15 January 2013

Blog

  • The perils of RAID

    Recently, I was asked to assist an organization with getting their data back for a SQL Server that had experienced physical hard drive failure.

    I asked a lot of questions about the configuration of the data layer, and it came to light that it was a fairly regular setup. SQL Server is virtualised on VMWare, with a VMDK file that contains the data drive.

    This file was stored on a RAID 50 array (also known as RAID 5+0), where two drives had failed at roughly the same time. Depending on which drives in the respective logical groups had failed, there was a small chance the data was recoverable, but I was skeptical.

    The representative had managed to somehow mount the drives so that he could recover the VMDK file, mount it as a drive, and pull files from it to try and recover the SQL Server database.

    Coincidentally, I had recently written about recovering from catastrophic data loss, so the memory was still fresh in my mind about how the RAID files that had been copied from the disks were corrupt.

    One of the most talented data recovery people I know was already working on trying to recover the database, and his description of what he’d attempted already was pointing to an unrecoverable RAID failure.

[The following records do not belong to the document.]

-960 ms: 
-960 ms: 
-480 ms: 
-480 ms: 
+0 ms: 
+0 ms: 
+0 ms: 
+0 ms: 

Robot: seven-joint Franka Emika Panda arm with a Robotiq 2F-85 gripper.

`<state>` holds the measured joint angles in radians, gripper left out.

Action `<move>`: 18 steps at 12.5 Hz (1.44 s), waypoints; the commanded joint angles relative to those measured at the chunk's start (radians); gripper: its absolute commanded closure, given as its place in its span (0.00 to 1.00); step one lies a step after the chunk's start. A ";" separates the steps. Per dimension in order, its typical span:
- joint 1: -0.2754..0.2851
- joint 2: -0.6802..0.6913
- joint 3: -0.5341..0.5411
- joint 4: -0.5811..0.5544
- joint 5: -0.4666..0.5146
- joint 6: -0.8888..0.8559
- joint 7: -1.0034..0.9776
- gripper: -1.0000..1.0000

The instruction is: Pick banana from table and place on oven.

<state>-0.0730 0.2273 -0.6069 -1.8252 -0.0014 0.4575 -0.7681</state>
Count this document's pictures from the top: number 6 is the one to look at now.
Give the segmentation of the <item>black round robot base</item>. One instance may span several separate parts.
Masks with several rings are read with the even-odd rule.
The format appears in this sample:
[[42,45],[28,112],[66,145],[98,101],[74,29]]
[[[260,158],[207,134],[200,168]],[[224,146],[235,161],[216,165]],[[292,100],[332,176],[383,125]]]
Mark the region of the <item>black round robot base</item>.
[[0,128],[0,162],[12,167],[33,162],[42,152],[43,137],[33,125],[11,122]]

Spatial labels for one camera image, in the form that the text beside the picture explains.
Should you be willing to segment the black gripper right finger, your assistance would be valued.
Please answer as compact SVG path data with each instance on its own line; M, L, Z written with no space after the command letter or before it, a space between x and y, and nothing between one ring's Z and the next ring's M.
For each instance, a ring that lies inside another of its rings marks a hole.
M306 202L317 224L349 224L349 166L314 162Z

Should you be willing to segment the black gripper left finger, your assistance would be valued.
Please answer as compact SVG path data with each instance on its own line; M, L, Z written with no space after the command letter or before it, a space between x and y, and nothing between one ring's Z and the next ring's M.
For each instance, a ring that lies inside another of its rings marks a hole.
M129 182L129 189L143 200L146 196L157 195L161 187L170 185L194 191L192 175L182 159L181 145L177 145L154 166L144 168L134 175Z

    We took a look through some random files on the disk. I was looking for evidence that the VMDK file that had been copied was taken from a RAID array in a corrupt state, namely that one of the disks had failed, and that the second disk had failed during the rebuild of the array.

    The easiest way to see this is to look for a JPEG or PNG file over 256 KB in size. Most RAID block sizes are multiples of 64 KB, usually 128 KB or 256 KB. Each block is split over the individual physical disks, with a parity bit, so for a particular block of data, if the RAID array has failed, you will see a corrupt image, or the image won’t be viewable at all.

    There were no images that were large enough, so we looked for the next best thing: SQL Server’s ERRORLOG files. By default, there are up to six files, and each of them will usually contain more than 256 KB of data. A disaster at the RAID controller level would present as garbage data at a 64 KB offset somewhere in the file.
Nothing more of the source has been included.